--- START ---
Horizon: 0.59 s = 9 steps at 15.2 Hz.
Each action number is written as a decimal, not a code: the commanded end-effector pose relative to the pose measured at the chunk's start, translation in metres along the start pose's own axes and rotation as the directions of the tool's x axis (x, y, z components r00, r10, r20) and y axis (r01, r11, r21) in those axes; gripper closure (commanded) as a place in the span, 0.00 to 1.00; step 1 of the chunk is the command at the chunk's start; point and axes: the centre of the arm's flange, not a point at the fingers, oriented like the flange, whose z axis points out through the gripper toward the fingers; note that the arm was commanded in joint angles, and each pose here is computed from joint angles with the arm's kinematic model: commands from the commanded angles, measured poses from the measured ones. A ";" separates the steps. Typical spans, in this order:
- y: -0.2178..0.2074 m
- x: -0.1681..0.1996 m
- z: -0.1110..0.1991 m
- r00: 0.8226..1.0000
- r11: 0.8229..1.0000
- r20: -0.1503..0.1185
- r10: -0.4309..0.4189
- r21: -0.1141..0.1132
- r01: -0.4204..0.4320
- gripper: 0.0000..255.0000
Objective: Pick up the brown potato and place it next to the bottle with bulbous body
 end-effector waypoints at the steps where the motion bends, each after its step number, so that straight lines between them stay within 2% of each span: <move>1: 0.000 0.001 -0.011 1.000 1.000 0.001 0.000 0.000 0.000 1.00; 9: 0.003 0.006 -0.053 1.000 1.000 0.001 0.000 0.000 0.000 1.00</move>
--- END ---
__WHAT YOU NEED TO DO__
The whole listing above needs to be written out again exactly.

__ANSWER AREA__
Horizon: 0.59 s = 9 steps at 15.2 Hz.
Each action number is written as a decimal, not a code: the commanded end-effector pose relative to the pose measured at the chunk's start, translation in metres along the start pose's own axes and rotation as the directions of the tool's x axis (x, y, z components r00, r10, r20) and y axis (r01, r11, r21) in those axes; gripper closure (commanded) as a place in the span, 0.00 to 1.00; step 1 of the chunk is the command at the chunk's start; point and axes: the centre of the arm's flange, not a point at the fingers, oriented like the flange, whose z axis points out through the gripper toward the fingers; note that the arm was commanded in joint angles, and each pose here is computed from joint angles with the arm's kinematic model: commands from the commanded angles, measured poses from the measured ones. A ";" separates the steps. Typical spans, in this order:
- y: -0.2178..0.2074 m
- x: -0.1681..0.1996 m
- z: -0.1110..0.1991 m
- r00: 0.8226..1.0000
- r11: 0.8229..1.0000
- r20: -0.1503..0.1185
- r10: -0.4309..0.4189
- r21: -0.1141..0.1132
- r01: -0.4204..0.4320
- gripper: 0.0000..255.0000
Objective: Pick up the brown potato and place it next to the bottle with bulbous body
 end-effector waypoints at the steps where the motion bends, each after its step number, so that straight lines between them stay within 2% of each span: <move>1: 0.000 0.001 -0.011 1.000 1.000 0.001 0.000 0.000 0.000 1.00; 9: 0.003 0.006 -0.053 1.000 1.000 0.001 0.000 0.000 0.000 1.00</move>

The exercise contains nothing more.